Molti aspetti della nostra storia di europei hanno portato a una grande ricchezza ed evoluzione in certi ambiti della vita umana, lasciando all'arbitrio e alla libertà del singolo di scegliere gli altri aspetti più congeniali alla sua natura. 
In particolare, attraverso l'elemento del "laico", si è data una grande importanza al piano immanente, dichiarando in sede intellettuale e non la morte della metafisica e della trascendenza.

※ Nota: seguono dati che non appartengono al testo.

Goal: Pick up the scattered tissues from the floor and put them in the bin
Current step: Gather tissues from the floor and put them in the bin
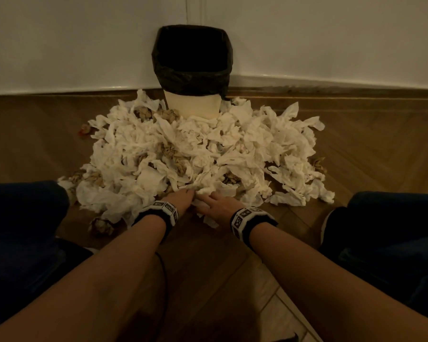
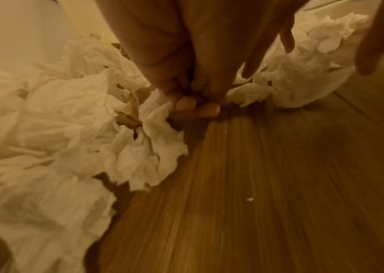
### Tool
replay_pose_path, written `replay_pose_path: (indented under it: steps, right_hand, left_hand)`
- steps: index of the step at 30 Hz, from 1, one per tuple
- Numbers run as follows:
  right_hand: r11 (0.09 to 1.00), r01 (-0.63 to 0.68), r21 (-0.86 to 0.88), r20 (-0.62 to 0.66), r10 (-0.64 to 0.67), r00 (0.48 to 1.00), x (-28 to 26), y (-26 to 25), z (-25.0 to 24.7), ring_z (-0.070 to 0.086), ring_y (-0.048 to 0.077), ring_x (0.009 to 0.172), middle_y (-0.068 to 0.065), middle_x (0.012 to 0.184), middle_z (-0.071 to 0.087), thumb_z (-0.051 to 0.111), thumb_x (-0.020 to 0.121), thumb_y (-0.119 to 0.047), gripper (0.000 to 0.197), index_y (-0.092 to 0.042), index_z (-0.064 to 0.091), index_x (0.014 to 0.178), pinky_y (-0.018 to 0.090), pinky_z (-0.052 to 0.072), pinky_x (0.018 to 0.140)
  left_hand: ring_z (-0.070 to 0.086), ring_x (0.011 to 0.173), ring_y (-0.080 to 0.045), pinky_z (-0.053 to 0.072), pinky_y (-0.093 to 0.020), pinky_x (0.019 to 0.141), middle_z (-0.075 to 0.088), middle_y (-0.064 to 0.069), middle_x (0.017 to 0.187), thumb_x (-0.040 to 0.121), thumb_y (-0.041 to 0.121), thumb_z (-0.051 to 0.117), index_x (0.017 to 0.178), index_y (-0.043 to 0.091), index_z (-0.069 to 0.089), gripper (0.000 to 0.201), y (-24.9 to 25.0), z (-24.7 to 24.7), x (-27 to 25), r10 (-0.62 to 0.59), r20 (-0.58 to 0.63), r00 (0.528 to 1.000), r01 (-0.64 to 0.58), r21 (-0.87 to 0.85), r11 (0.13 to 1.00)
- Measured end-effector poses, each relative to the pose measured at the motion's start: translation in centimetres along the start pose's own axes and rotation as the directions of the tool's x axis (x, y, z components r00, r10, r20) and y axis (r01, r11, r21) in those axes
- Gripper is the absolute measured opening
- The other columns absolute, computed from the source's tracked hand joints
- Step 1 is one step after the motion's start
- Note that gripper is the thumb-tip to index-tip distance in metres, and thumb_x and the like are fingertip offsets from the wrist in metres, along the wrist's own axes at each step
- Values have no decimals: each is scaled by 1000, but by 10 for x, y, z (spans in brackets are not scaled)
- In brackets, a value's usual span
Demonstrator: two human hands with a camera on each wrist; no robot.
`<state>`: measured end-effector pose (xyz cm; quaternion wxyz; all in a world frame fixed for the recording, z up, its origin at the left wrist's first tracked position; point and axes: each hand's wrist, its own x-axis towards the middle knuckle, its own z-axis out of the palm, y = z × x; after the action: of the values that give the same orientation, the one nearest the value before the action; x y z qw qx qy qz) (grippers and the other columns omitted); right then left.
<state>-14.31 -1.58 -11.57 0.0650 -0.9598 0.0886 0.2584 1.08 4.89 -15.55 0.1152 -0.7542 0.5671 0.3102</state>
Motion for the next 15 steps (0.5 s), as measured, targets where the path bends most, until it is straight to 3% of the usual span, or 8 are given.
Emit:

Un mondo tradizionale considera, come giustamente ha sottolineato Julius Evola, l'uomo come un complesso assai articolato, partecipe di un Invisibile che, nelle varie parti del mondo, è stato oggetto e soggetto di esperienza, da parte degli uomini. Esperienza, in prima istanza. Cosa di cui il moderno, nelle sue città e col suo stile di vita, è privato dal clima stesso della modernità europea. Pertanto, volendo provocatoriamente porsi in un'ottica tradizionale di questo tipo, il mondo moderno non può andare totalmente incontro alla parte più alta dell'uomo, che la si voglia intendere religiosa nel senso di appartenere a una specifica tradizione religiosa, o che la si intenda in senso spirituale, di cultura e coltura dello spirito. Non si tratta, come sarà evidente sin dal principio, di comode evasioni in sincretismi piatti o in ottundimenti della ragione (e la stessa "ragione" rischia di essere elevata a dio e principio primo, quindi attenzione...): l'avvicinarsi e lo studio di culture e mondi così lontani dal nostro comporta il prendere coscienza di se stessi, dell'altro e delle differenze basate, sì, sulla comune umanità, ma impresse da percorsi storici e mentali che, se non adeguatamente tenuti presenti, rischiano di snaturare se stessi e l'altro in una ricerca destinata a girare in tondo.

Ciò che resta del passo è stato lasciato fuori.